DESCRIPTION OF THE TASK: Starting with the line that has "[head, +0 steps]" and finishing with the line that has "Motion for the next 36", set down each line below exactly. Pictures are not copied.

□ □ □ □

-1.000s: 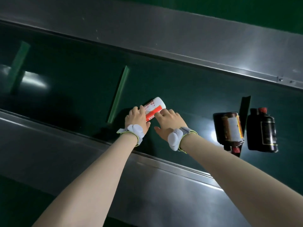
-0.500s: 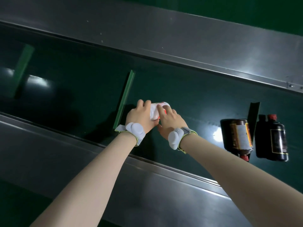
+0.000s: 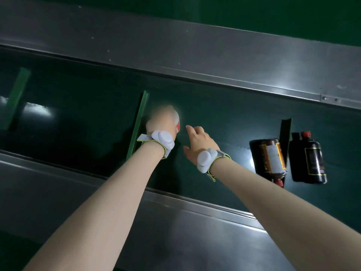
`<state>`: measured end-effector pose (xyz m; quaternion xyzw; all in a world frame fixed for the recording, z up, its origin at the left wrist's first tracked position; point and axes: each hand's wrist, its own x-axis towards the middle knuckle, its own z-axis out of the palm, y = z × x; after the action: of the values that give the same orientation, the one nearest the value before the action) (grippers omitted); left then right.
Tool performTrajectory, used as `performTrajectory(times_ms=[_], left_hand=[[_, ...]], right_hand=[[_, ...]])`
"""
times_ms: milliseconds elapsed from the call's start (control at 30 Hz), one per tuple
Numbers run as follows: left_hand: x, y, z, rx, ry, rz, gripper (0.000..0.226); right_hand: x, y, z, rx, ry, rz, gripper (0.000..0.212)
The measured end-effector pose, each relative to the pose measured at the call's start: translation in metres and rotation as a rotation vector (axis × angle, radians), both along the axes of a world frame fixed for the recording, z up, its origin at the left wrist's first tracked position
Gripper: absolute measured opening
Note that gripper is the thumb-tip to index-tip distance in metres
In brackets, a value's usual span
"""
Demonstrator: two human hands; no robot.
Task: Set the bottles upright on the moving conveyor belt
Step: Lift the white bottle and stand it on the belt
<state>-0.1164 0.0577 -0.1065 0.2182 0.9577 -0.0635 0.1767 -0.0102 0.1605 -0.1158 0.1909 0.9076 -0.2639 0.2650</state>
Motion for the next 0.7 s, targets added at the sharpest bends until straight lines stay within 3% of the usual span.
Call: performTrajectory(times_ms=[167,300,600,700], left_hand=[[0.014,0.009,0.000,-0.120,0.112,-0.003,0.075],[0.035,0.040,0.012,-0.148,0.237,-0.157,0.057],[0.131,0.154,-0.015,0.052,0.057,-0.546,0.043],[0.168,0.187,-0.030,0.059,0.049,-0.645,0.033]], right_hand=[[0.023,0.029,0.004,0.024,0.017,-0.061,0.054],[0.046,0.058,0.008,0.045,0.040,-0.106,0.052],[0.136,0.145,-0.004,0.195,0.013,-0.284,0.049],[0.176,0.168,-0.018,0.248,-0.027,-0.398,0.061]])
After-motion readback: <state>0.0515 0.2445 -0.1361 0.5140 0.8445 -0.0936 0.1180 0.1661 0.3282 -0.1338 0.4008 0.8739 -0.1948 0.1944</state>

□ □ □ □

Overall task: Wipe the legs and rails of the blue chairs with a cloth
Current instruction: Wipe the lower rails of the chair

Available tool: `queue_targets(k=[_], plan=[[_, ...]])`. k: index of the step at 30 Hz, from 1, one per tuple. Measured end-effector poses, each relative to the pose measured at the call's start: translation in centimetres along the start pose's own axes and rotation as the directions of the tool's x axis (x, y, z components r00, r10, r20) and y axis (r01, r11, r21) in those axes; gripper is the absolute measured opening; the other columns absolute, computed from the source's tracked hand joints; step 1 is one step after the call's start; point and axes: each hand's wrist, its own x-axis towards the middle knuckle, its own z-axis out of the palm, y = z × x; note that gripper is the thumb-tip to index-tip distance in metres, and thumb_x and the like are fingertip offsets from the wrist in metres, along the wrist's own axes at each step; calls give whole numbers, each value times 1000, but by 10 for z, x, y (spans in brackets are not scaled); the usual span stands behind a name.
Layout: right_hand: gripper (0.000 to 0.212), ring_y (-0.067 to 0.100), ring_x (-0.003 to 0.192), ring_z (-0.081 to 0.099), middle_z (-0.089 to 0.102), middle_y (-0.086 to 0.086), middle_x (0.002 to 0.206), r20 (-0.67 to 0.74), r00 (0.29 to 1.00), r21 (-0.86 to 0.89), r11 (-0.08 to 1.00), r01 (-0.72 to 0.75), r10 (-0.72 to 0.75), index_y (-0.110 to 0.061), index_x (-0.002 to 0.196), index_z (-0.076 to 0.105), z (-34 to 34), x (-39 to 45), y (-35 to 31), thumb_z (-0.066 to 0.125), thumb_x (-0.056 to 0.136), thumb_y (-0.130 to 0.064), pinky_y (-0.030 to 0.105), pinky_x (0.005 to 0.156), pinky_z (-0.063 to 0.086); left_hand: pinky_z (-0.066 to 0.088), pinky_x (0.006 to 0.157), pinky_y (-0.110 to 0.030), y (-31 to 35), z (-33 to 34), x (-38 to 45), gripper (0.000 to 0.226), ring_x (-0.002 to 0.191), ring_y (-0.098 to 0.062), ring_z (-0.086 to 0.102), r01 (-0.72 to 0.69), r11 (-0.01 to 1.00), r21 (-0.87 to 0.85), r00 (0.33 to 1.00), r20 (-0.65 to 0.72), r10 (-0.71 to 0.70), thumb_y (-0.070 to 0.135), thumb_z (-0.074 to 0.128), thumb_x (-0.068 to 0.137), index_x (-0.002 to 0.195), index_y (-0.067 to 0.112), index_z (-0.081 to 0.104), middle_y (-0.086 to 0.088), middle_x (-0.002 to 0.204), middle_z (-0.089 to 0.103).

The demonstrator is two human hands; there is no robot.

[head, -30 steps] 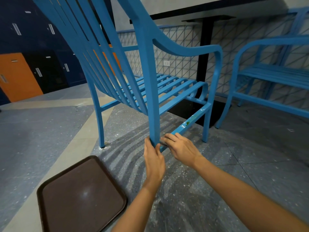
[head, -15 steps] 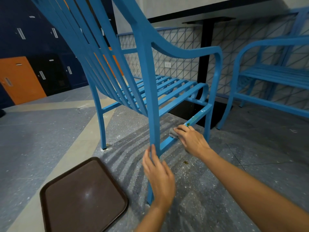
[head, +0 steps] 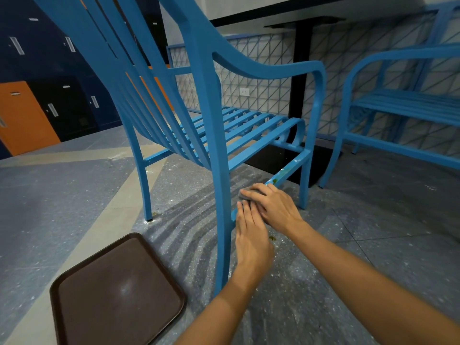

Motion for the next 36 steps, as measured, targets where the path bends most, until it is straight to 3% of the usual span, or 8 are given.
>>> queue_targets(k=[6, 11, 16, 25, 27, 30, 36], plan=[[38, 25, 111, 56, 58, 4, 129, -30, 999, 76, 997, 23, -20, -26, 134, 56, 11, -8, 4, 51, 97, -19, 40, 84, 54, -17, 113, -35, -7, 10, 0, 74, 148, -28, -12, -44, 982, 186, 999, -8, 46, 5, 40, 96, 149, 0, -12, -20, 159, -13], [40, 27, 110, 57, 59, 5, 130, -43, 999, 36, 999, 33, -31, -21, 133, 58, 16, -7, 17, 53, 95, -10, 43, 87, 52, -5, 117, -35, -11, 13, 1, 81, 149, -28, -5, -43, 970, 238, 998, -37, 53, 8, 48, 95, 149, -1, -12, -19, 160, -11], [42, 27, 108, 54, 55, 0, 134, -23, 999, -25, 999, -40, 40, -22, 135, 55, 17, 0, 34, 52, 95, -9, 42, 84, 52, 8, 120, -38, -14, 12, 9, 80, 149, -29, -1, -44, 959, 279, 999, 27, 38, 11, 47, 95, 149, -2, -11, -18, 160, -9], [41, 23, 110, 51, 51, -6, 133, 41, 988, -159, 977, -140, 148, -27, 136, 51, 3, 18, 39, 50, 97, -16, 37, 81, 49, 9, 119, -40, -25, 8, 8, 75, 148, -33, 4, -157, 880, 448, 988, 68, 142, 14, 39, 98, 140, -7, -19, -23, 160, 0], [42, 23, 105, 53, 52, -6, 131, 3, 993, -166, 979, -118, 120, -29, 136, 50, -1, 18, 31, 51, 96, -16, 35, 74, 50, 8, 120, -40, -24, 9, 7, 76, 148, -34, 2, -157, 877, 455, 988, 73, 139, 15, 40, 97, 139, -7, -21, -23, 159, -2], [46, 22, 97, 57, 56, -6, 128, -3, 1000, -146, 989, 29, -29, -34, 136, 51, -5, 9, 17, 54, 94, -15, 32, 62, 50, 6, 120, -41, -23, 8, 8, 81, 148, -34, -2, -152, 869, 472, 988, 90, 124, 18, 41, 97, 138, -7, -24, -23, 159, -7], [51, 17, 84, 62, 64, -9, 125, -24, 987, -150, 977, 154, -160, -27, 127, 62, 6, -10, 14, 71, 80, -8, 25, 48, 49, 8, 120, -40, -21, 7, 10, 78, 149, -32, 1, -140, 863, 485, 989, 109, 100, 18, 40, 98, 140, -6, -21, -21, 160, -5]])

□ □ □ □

YOUR RESPONSE:
[head, +0 steps] 

Motion for the next 36 steps, as measured, targets where the path bends most, until it is straight to 3% of the usual span, or 8 are given.

Nothing else is required to complete the output.